GregoryfromtheHood@reddit
It's supposed to punish repetition, so it's supposed to help with the looping. But I guess because the model wants to repeat some tokens, when it can't it goes into a loop. That's my guess anyway.
david-deeeds@reddit
isn't "repetition penalty" the one that punishes repetition?
Shadowfita@reddit
They both do. Two different parameters with the same-ish outcome, that target different areas of the model is my understanding.
HiddenoO@reddit
Unless something has recently changed, they're the same, just that presence penalty is a boolean ("Does the token already exist? If yes, apply penalty x."), whereas repetition penalty is numerical ("Count how often the token exists already, apply penalty x for each existence").
Shadowfita@reddit
Ahhh!
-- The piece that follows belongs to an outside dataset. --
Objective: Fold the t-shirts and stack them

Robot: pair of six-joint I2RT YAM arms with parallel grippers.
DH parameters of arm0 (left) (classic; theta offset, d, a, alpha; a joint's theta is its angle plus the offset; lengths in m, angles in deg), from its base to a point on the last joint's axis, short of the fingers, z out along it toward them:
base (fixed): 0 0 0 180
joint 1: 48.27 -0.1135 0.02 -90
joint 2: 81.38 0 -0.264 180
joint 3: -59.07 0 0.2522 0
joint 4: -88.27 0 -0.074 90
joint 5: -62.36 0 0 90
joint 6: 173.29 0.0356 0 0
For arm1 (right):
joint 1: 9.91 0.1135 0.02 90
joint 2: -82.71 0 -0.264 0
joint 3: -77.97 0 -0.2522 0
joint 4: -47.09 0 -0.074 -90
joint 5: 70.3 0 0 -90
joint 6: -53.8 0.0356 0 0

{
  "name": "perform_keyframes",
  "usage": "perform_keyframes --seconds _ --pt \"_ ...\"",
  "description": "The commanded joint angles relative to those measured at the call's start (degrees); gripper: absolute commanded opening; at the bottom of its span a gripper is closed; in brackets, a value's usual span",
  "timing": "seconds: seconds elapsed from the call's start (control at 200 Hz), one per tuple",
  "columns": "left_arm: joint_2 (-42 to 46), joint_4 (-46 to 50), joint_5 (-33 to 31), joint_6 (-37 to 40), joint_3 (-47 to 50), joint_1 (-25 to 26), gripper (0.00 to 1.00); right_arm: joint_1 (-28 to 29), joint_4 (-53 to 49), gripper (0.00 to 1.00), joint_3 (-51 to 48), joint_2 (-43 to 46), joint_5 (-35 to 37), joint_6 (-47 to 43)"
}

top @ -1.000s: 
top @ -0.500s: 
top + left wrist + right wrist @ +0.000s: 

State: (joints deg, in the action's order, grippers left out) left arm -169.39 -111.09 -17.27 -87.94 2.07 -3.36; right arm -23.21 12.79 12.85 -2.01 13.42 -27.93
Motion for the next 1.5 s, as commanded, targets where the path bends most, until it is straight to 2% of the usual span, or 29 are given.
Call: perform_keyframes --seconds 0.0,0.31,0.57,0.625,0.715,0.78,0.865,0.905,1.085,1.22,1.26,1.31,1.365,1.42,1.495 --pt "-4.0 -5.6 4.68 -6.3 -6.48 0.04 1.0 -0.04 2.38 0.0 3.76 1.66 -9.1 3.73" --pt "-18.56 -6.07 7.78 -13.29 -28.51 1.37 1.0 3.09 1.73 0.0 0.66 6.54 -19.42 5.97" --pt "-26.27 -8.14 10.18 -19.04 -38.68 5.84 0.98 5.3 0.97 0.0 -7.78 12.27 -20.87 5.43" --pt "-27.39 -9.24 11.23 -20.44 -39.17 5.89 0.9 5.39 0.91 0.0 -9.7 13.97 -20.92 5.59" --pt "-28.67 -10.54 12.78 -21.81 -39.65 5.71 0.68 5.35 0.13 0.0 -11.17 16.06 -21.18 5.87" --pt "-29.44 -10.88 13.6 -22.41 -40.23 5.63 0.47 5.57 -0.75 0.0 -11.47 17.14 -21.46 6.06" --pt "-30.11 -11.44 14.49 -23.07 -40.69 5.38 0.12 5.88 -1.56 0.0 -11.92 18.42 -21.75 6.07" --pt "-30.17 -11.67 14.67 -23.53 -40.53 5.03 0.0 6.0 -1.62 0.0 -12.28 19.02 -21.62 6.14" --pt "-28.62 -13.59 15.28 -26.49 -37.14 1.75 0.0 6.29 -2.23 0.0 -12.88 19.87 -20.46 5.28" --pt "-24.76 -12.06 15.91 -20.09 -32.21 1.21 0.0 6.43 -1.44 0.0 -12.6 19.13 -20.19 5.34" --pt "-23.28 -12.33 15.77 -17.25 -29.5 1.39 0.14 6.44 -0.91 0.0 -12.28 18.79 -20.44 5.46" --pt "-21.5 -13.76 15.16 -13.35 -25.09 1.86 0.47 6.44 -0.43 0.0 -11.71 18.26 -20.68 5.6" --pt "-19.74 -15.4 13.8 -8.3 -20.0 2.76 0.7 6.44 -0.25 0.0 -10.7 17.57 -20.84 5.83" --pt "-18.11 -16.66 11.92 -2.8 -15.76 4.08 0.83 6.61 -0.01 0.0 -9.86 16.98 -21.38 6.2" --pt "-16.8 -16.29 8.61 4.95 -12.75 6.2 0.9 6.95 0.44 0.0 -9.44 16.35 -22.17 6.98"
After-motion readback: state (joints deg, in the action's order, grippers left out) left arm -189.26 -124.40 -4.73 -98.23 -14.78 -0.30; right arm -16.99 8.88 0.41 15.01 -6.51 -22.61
That would make sense. Thanks for that distinction.
david-deeeds@reddit
Thanks!
LeonidasTMT@reddit
For the Moe model I had to turn up presence penalty because otherwise it would go into loops
Either the same line repeating except for a final word. Or a larger loop of repeating logic.
Shadowfita@reddit
Yes me too. I was finding that if I was giving an agent a task and provided it with an ID, for example, it would seemingly exhaust it's "limit" of repetition for the actual value I wanted it to include in the final output and would change it slightly making it incorrect.
kroggens@reddit
why not temperature==0.0 for coding?
DefNattyBoii@reddit
so you can reroll the dice on a shit diff, vibecodeing goes brr
Evening_Ad6637@reddit
I think the recommended params are not very good. I’ve tested around and found these params better:
HiddenoO@reddit
Some of these frankly make little sense. E.g., the presence penalty becomes fairly pointless if the repeat-penalty is ten times as high since the latter also applies on the first presence.
How did you obtain these?
jwpbe@reddit
the combination of top k and a min p of 20% is insane
llitz@reddit
Interesting boost, I have been tweaking slightly as well and went into a similar direction, but I am still bothered my the behavior. I guess I will eventually arrive at your parameters.
LinkSea8324@reddit
You might want to add the preserve_thinking param
Dany0@reddit
yes u/evening_ad6637 please retest with thinking preserved
kaisurniwurer@reddit
There are likely sampling issues in llama.cpp.
Changing temperature to an extreme value, and your output will stay the same. It's likely not "Qwen" or "new models" problem since I checked the same with mistral small with the same result.
Safe-Thanks-4242@reddit
Same as unsloth already share I think 🤔
LinkSea8324@reddit
Agentic codings counts as "precise coding tasks", right ?
FinBenton@reddit
That is exactly the same for coding as the old model.
Ok-Measurement-1575@reddit
Look identical to me? Unless you mean the repeat stuff?
I deleted that and noticed no ill effects tbh.